## What the task asks
Using the records below, give again exactly the lines from the line that contains "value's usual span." through the line that contains "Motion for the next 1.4", both ends included, and only those.

## Material provided
======
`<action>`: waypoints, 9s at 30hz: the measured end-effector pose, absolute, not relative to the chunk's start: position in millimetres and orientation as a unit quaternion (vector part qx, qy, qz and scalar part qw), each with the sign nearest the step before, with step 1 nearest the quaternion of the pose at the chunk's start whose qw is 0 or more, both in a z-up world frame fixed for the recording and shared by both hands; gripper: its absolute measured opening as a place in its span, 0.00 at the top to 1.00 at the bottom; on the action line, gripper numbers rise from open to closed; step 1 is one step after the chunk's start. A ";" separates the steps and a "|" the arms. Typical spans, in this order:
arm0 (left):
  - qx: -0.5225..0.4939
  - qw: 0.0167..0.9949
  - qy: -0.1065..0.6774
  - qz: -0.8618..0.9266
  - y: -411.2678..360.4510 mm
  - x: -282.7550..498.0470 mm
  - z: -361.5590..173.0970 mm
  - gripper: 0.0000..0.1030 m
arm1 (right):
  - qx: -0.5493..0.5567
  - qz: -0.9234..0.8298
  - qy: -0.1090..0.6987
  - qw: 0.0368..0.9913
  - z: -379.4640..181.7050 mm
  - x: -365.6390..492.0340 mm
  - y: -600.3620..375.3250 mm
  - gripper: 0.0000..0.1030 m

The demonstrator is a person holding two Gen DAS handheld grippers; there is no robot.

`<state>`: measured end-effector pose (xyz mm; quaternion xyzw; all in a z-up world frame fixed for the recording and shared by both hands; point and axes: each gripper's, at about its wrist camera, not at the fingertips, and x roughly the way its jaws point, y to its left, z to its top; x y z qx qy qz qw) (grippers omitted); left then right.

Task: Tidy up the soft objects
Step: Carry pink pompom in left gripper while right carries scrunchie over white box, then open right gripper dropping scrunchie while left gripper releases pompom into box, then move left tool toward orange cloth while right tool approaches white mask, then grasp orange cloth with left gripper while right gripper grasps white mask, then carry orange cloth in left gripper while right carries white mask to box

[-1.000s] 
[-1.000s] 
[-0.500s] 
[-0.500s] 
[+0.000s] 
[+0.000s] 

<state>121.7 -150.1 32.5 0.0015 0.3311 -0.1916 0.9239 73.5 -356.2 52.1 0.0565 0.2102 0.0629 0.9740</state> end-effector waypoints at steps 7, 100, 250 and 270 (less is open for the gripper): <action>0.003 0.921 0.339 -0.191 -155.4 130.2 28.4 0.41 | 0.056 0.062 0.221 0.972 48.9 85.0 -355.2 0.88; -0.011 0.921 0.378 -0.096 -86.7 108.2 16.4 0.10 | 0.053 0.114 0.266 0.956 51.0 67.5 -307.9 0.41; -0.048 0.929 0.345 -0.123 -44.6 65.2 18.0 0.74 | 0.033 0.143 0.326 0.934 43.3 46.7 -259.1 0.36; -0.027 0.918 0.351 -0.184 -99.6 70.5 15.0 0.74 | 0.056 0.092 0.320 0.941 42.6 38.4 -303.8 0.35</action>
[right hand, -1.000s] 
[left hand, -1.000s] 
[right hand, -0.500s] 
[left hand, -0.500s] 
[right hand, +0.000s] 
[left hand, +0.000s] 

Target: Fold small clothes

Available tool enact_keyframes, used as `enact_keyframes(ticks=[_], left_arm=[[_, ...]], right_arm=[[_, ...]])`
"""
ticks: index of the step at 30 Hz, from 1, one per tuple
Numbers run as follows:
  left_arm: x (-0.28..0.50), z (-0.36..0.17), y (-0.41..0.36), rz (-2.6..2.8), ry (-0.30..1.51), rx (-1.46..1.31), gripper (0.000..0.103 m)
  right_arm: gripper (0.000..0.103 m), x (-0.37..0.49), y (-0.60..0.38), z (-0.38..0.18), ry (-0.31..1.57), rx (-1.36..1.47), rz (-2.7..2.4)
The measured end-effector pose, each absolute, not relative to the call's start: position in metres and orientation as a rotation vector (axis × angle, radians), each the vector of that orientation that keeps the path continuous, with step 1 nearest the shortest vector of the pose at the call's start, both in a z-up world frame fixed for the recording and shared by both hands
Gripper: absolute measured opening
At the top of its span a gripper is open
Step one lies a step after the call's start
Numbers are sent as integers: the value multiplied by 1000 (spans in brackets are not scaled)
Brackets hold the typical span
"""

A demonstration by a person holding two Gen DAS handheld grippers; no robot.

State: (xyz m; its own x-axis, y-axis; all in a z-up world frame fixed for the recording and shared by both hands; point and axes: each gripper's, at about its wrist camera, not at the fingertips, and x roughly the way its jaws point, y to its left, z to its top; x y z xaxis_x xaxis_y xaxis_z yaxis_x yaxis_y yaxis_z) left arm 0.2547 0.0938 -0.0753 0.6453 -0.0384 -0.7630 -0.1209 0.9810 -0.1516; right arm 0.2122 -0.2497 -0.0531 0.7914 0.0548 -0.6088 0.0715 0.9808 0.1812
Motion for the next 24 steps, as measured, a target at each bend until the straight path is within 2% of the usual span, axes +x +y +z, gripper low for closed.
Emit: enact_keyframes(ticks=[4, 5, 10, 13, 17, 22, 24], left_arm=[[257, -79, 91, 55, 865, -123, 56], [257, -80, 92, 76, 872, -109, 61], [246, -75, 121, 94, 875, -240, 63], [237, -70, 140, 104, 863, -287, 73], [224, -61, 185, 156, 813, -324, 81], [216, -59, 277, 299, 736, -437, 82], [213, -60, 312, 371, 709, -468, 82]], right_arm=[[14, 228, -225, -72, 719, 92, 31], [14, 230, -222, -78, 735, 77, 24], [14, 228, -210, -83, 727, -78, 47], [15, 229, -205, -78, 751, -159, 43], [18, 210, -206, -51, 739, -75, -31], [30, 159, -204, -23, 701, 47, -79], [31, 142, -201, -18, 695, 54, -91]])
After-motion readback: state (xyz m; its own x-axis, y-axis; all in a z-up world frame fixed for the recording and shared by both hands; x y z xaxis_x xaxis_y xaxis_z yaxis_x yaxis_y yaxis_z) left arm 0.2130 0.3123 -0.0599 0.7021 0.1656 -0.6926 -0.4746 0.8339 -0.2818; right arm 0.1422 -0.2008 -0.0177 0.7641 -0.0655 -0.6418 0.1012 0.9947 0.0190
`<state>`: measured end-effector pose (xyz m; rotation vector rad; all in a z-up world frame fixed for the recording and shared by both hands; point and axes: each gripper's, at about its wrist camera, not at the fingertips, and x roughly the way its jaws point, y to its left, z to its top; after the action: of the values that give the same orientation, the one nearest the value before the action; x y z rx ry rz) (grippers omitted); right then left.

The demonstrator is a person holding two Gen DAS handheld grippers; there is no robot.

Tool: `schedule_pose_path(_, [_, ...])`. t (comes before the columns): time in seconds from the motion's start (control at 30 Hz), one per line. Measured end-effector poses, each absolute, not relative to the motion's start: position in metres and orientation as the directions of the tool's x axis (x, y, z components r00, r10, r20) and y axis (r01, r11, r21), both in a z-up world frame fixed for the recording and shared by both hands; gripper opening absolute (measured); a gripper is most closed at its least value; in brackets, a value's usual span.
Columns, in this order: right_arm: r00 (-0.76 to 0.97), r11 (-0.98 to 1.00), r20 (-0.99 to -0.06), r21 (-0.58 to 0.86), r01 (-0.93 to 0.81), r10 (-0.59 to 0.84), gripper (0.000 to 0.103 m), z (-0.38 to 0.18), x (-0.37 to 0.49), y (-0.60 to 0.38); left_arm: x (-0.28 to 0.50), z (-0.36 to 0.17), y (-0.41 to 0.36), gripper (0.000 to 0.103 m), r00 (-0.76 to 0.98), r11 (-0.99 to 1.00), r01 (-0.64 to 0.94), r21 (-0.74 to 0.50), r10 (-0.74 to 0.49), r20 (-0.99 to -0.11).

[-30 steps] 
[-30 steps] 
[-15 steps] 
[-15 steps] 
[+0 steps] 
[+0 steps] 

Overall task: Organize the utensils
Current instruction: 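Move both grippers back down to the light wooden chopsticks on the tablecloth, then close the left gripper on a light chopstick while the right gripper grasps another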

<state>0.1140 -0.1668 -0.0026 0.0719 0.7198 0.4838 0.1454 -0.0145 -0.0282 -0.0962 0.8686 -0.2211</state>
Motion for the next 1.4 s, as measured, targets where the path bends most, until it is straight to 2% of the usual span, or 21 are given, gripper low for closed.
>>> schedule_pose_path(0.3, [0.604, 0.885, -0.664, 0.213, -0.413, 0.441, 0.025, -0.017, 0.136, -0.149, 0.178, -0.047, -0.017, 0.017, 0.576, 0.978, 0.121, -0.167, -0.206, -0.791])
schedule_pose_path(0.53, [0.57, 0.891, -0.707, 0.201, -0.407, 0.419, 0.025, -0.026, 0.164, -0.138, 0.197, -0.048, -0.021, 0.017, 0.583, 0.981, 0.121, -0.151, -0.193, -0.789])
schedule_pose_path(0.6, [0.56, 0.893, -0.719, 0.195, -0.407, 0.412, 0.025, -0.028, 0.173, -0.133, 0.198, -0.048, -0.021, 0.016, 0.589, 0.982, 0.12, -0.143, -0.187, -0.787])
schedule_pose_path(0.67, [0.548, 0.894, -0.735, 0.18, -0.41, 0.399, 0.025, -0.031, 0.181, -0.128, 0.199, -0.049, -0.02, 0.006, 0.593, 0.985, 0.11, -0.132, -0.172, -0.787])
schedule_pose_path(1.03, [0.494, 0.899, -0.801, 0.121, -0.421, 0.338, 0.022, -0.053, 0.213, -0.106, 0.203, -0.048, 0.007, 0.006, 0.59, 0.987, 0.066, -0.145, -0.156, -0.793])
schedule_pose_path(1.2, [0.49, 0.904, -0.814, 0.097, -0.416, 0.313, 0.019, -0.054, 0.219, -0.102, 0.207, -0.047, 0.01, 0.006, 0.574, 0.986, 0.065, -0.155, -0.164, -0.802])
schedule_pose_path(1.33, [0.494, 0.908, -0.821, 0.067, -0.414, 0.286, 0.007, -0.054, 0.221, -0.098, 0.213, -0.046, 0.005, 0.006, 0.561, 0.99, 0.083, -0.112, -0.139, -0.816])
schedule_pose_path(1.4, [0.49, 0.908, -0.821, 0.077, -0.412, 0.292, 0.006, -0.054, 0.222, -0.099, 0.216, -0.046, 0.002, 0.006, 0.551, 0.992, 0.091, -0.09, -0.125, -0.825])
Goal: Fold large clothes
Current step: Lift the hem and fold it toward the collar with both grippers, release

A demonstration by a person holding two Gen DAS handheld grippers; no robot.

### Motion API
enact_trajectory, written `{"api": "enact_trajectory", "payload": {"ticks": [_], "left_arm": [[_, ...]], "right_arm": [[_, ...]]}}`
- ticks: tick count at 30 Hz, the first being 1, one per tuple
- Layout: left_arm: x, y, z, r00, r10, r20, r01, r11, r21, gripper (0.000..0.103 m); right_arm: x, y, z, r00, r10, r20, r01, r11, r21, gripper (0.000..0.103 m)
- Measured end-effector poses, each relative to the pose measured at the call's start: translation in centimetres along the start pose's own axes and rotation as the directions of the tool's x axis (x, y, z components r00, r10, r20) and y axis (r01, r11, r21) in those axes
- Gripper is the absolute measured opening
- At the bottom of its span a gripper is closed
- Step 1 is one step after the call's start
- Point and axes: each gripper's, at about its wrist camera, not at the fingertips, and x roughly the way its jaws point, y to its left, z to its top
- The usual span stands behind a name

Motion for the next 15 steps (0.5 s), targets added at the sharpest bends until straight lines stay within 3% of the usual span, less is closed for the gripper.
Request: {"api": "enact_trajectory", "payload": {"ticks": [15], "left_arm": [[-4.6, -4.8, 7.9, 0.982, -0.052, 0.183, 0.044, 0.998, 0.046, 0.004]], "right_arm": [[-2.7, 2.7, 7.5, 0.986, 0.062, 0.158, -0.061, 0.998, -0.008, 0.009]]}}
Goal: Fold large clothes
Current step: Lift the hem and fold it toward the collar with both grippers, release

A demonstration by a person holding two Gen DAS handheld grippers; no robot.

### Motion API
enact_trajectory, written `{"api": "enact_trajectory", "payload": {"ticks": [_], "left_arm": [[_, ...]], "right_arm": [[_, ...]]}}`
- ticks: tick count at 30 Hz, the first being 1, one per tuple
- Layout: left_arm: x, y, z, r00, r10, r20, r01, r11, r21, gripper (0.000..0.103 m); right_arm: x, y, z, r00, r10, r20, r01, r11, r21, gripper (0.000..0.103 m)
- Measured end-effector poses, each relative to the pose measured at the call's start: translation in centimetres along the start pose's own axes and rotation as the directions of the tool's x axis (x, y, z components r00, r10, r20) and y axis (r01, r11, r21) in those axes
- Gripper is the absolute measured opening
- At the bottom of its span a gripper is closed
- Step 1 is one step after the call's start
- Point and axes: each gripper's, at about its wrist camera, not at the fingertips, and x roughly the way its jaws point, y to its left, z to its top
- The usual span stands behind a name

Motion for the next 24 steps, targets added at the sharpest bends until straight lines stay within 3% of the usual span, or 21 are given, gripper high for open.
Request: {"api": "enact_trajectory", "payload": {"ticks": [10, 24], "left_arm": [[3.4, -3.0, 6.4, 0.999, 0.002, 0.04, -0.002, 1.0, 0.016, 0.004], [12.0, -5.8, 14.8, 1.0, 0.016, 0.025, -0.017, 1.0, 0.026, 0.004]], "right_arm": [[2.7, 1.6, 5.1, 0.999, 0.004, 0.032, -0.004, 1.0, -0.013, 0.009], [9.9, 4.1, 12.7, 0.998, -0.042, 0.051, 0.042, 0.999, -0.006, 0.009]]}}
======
## Answer
Tool: `schedule_pose_path(_, [_, ...])`. t (comes before the columns): time in seconds from the motion's start (control at 30 Hz), one per line. Measured end-effector poses, each absolute, not relative to the motion's start: position in metres and orientation as the directions of the tool's x axis (x, y, z components r00, r10, r20) and y axis (r01, r11, r21), both in a z-up world frame fixed for the recording and shared by both hands; gripper opening absolute (measured); a gripper is most closed at its least value; in brackets, a value's usual span.
Columns, in this order: right_arm: r00 (-0.76 to 0.97), r11 (-0.98 to 1.00), r20 (-0.99 to -0.06), r21 (-0.58 to 0.86), r01 (-0.93 to 0.81), r10 (-0.59 to 0.84), gripper (0.000 to 0.103 m), z (-0.38 to 0.18), x (-0.37 to 0.49), y (-0.60 to 0.38); left_arm: x (-0.28 to 0.50), z (-0.36 to 0.17), y (-0.41 to 0.36), gripper (0.000 to 0.103 m), r00 (-0.76 to 0.98), r11 (-0.99 to 1.00), r01 (-0.64 to 0.94), r21 (-0.74 to 0.50), r10 (-0.74 to 0.49), r20 (-0.99 to -0.11).

[-30 steps] 
[-30 steps] 
[-15 steps] 
[-15 steps] 
[+0 steps] 
[+0 steps] 

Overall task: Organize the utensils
Current instruction: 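Move both grippers back down to the light wooden chopsticks on the tablecloth, then close the left gripper on a light chopstick while the right gripper grasps another
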
<state>0.1140 -0.1668 -0.0026 0.0719 0.7198 0.4838 0.1454 -0.0145 -0.0282 -0.0962 0.8686 -0.2211</state>
Motion for the next 1.4 s, as measured, targets where the path bends most, until it is straight to 2% of the usual span, or 21 are given, gripper low for closed.

The response to the exercise is now finished.